What needs to be done - Word for word, restate the records that come next, omitting the images.
*** Opening of Data to use ***
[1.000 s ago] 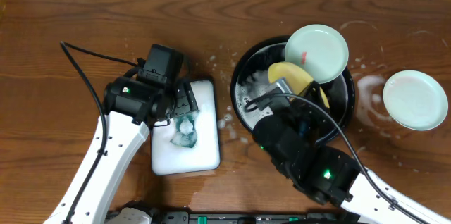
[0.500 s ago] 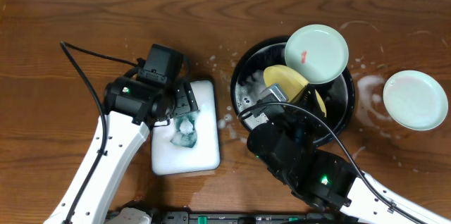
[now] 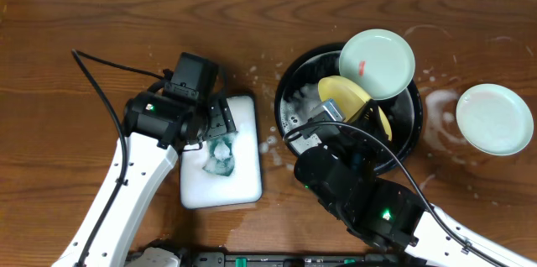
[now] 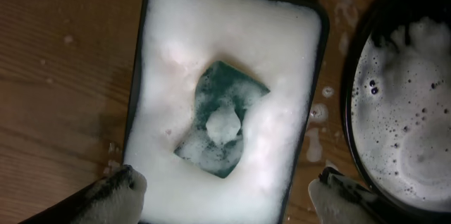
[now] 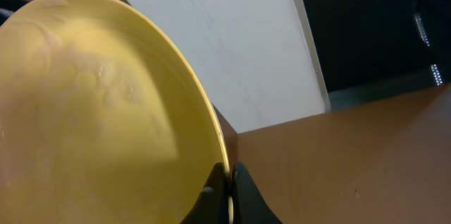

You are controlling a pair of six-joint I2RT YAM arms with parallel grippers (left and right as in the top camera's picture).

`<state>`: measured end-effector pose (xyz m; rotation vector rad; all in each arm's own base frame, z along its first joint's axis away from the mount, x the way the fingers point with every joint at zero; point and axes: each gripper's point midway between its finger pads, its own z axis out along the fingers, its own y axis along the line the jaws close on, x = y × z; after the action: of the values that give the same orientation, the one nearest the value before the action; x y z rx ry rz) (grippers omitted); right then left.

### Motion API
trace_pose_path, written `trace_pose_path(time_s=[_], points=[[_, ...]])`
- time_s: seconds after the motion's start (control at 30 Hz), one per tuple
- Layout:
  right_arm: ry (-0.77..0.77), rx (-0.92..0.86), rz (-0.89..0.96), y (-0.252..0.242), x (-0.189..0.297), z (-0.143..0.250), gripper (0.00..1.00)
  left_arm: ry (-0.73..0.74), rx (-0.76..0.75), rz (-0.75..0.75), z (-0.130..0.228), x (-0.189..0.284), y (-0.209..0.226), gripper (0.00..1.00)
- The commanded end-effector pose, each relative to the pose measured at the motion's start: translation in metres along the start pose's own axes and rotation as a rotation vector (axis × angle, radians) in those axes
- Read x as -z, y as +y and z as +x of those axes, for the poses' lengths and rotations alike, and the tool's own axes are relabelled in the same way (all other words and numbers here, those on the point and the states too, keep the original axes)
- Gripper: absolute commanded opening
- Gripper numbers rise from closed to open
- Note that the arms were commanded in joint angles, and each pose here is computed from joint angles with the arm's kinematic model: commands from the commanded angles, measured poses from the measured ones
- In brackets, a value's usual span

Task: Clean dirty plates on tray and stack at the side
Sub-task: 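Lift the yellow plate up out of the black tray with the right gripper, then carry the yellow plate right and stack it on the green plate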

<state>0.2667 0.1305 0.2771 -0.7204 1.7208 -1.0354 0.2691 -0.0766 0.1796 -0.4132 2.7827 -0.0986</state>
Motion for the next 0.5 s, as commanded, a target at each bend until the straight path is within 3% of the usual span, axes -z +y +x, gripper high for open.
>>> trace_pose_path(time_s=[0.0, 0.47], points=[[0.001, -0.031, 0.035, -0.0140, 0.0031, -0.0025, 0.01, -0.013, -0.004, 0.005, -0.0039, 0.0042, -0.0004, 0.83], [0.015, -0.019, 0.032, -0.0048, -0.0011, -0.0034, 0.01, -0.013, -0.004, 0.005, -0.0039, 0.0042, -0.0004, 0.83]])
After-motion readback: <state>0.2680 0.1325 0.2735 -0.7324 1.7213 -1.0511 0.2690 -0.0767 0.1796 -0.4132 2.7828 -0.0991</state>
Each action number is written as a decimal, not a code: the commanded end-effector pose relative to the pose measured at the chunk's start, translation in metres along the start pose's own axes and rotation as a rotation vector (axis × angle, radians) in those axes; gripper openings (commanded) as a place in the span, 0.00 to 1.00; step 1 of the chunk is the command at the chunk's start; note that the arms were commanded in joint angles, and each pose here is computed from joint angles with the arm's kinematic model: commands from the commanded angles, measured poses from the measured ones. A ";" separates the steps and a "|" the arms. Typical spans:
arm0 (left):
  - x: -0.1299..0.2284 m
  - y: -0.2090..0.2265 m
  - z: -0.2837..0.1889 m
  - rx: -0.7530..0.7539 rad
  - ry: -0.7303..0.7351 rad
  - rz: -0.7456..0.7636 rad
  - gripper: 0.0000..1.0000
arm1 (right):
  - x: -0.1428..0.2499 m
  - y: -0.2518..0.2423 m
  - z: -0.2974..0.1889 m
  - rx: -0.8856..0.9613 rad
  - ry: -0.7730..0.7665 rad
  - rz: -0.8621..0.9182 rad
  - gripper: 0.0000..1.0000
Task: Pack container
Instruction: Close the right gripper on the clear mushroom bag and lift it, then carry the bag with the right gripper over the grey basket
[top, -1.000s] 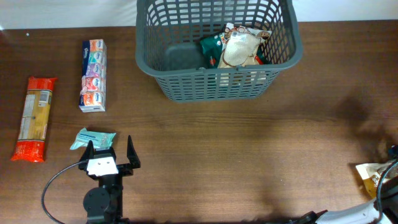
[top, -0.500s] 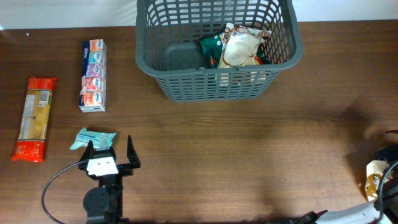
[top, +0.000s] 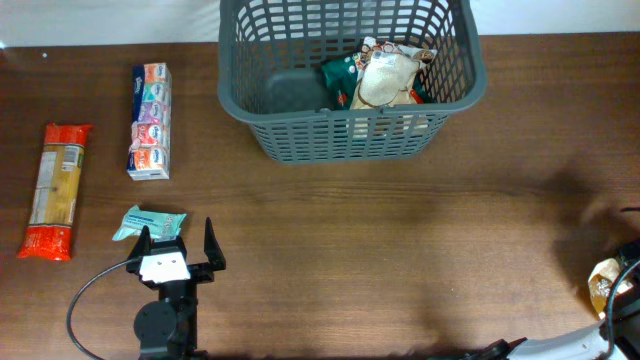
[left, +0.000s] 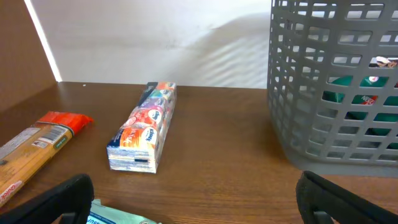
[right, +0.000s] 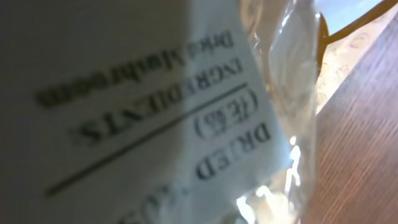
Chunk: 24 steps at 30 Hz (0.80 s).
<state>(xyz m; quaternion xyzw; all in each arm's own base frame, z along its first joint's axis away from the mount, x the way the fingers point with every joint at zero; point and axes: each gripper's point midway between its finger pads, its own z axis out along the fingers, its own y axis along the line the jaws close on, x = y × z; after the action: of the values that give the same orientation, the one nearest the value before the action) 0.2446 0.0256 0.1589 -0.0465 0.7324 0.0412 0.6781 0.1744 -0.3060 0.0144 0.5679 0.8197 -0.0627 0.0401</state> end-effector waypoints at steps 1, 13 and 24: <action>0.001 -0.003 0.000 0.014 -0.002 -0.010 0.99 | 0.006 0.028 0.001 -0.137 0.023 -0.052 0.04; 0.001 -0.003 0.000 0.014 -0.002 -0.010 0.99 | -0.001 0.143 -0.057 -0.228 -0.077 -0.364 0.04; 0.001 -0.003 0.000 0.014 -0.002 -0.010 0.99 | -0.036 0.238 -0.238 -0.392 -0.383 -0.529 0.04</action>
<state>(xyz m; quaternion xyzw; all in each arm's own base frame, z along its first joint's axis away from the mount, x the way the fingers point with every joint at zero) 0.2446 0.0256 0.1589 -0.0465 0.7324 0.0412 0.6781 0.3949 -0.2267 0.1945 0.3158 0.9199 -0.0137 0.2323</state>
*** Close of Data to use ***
Problem solution -
[1.000 s ago] 
[0.500 s ago] 
[now] 
[now] 
[now] 

You are controlling a pair of six-joint I2RT YAM arms with parallel grippers (left and right as in the top camera's picture).

`<state>`: measured end-effector pose (xyz m; rotation vector rad; all in each arm's own base frame, z along its first joint's axis away from the mount, x the way the fingers point with every joint at zero; point and axes: each gripper's point midway between its finger pads, its own z axis out along the fingers, its own y axis along the line the jaws close on, x = y × z; after the action: of the values that give the same orientation, the one nearest the value before the action; x y z rx ry rz) (grippers omitted); right then left.

### Motion API
trace_pose_path, written `trace_pose_path(time_s=[_], points=[[_, ...]])`
- time_s: seconds after the motion's start (control at 30 Hz), one per tuple
- Layout:
  right_arm: ry (-0.77..0.77), rx (-0.92..0.86), rz (-0.89..0.96), y (-0.252..0.242), x (-0.189..0.297), z (-0.143..0.250), gripper (0.00..1.00)
  left_arm: ry (-0.73..0.74), rx (-0.76..0.75), rz (-0.75..0.75), z (-0.130..0.228), x (-0.189..0.284), y (-0.209..0.226), gripper (0.00..1.00)
- The commanded end-effector pose, each relative to the pose measured at the motion's start: translation in metres along the start pose's own axes and rotation as a rotation vector (axis × angle, radians) in those axes
- Read x as -z, y as +y and z as +x of those axes, for the poses' lengths and rotations alike, and the tool's own axes are relabelled in the same way (all other words and numbers here, those on the point and the states too, keep the original axes)
- Gripper: absolute commanded opening
- Gripper numbers rise from closed to open
- Note that the arms were commanded in joint angles, and each pose here is computed from joint angles with the arm's kinematic model: commands from the commanded angles, measured poses from the measured ones
- In brackets, a value's usual span

Task: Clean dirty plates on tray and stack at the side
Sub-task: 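Lift the yellow plate up out of the black tray with the right gripper, then carry the yellow plate right and stack it on the green plate
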
<state>0.2667 0.1305 0.2771 -0.7204 1.7208 -1.0354 0.2691 -0.0766 0.1796 -0.4132 2.7827 -0.0986</state>
Motion for the next 0.5 s, as commanded, a target at each bend until the straight path is within 3% of the usual span, axes -z +y +x, gripper high for open.
>>> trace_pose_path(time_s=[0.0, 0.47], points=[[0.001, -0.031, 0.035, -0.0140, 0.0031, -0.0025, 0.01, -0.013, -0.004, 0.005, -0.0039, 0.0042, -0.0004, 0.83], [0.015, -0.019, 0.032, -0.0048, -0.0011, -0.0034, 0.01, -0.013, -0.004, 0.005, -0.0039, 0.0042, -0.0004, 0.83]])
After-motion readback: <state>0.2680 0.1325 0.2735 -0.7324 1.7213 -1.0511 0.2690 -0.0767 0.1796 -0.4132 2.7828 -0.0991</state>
Each action number is written as a decimal, not a code: the commanded end-effector pose relative to the pose measured at the chunk's start, translation in metres along the start pose's own axes and rotation as a rotation vector (axis × angle, radians) in those axes; gripper openings (commanded) as a place in the span, 0.00 to 1.00; step 1 of the chunk is the command at the chunk's start; note that the arms were commanded in joint angles, and each pose here is computed from joint angles with the arm's kinematic model: commands from the commanded angles, measured poses from the measured ones. A ";" separates the steps and a "|" the arms. Typical spans:
arm0 (left):
  - x: -0.1299..0.2284 m
  - y: -0.2090..0.2265 m
  - z: -0.2837..0.1889 m
  - rx: -0.7530..0.7539 rad
  - ry: -0.7303..0.7351 rad
  - rz: -0.7456..0.7636 rad
  - gripper: 0.0000..1.0000
arm1 (right):
  - x: -0.1428..0.2499 m
  - y: -0.2518..0.2423 m
  - z: -0.2974..0.1889 m
  - rx: -0.8856..0.9613 rad
  - ry: -0.7730..0.7665 rad
  - rz: -0.8621..0.9182 rad
  - gripper: 0.0000..1.0000
Task: Pack container
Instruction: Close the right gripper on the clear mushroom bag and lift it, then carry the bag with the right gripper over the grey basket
[top, -1.000s] 
[top, -0.500s] 
[top, +0.000s] 
[left, +0.000s] 
[right, +0.000s] 
Chunk: 24 steps at 30 Hz (0.80 s).
<state>(xyz m; quaternion xyzw; all in each arm's own base frame, z along its first joint's axis away from the mount, x the way the fingers point with every joint at zero; point and axes: each gripper's point midway between its finger pads, its own z axis out along the fingers, its own y axis along the line the jaws close on, x = y × z; after the action: of the values that give the same orientation, the one nearest the value before the action) 0.2446 0.0256 0.1589 -0.0465 0.7324 0.0412 0.6781 0.1744 -0.3060 0.0144 0.5679 0.8197 -0.0627 0.0401</state> end-effector waypoints at steps 1, 13 and 24: <action>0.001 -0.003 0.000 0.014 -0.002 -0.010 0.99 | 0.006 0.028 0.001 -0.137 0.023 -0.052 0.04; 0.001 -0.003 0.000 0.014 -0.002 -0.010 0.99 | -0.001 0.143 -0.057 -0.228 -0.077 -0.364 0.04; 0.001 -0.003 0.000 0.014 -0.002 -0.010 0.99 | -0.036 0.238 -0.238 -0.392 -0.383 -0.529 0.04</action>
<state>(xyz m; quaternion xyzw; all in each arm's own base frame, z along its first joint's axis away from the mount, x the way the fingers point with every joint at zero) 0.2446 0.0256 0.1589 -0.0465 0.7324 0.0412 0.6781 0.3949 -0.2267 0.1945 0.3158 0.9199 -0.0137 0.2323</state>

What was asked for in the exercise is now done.